Genocídio colonial: Namíbia rejeita oferta alemã
12 de agosto de 2020O Presidente da Namíbia, Hage Geingob, considera que as reparações oferecidas pela Alemanha pelo genocídio dos grupos étnicos herero e nama na sua então colónia no início do século 20 são "inaceitáveis" e precisam de ser "revistas".

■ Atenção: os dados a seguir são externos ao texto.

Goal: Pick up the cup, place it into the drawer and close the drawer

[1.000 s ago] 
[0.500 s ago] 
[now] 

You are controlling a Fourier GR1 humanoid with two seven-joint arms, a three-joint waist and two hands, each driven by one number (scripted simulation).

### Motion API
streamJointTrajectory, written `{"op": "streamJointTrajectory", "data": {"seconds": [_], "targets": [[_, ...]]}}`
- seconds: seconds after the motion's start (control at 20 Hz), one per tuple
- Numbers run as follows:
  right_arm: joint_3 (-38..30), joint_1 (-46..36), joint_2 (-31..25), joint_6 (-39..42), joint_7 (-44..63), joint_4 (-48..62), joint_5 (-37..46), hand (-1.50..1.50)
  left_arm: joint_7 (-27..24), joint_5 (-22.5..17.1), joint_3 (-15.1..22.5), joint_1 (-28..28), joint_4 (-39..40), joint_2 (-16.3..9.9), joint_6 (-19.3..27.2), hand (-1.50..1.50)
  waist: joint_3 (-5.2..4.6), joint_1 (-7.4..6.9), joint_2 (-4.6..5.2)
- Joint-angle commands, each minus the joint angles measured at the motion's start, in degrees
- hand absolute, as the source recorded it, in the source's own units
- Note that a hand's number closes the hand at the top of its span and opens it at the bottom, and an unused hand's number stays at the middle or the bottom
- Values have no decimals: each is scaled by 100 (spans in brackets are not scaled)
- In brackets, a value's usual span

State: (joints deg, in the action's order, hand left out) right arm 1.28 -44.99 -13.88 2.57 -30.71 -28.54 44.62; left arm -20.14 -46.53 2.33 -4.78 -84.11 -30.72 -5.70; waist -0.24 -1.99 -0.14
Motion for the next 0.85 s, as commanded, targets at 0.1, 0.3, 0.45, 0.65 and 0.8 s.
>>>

"Continuamos determinados a completar esta missão-chave", disse Geingob, na terça-feira (11.08), no final de uma reunião com o enviado especial para as negociações com a Alemanha, que já duram há cinco anos. O chefe de Estado pediu uma revisão da oferta, que terá o valor de 10 milhões de euros.

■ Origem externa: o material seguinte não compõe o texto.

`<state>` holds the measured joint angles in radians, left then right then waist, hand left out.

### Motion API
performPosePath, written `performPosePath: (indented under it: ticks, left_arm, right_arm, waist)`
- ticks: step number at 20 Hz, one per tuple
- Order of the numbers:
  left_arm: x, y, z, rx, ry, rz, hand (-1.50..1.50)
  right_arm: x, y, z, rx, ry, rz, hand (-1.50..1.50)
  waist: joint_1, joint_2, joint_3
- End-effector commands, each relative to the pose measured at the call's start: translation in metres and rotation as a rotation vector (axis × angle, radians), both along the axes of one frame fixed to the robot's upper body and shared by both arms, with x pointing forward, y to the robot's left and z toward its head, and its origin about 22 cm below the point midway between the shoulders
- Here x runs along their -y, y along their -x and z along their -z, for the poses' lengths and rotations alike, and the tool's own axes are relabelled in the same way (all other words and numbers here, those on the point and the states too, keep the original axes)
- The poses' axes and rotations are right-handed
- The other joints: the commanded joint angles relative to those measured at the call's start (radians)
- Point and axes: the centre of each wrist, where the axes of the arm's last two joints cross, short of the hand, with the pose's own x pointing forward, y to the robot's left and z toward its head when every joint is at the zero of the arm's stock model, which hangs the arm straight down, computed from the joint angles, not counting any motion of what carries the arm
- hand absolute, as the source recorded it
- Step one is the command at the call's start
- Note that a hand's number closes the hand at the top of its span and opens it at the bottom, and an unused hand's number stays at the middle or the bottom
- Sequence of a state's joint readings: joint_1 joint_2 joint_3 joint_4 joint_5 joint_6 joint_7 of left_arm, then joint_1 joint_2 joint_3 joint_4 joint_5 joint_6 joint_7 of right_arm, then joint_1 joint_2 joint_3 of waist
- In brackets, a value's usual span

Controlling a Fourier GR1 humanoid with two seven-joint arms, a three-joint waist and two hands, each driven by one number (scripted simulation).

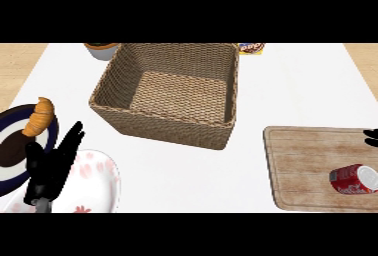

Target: Pick the can from the cutting board and place it in the basket

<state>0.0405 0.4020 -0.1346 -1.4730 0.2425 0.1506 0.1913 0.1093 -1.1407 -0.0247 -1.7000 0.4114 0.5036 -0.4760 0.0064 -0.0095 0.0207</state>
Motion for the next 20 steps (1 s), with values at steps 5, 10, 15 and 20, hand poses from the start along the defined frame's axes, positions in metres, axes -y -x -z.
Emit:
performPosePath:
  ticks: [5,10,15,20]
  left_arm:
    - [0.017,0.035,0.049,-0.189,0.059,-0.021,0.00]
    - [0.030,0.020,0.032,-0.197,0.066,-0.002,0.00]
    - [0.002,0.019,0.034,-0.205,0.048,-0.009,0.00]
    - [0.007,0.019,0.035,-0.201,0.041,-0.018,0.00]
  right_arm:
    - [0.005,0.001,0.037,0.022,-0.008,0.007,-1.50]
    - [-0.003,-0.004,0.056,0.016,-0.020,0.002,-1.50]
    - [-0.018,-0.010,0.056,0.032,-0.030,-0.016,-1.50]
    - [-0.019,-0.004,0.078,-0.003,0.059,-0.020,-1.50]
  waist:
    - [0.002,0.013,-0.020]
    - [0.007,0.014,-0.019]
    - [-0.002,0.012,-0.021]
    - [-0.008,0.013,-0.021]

Ruprecht Polenz, comissário especial do Governo alemão para o diálogo com a Namíbia, ficou surpreendido com a reação da Namíbia. "Não sei de onde vem esse número. Nunca falei com o lado namibiano sobre números específicos. A Alemanha quer assumir a sua responsabilidade política e moral pelos crimes. O resto é especulação. Os dois lados concordaram com a confidencialidade nas negociações", declarou.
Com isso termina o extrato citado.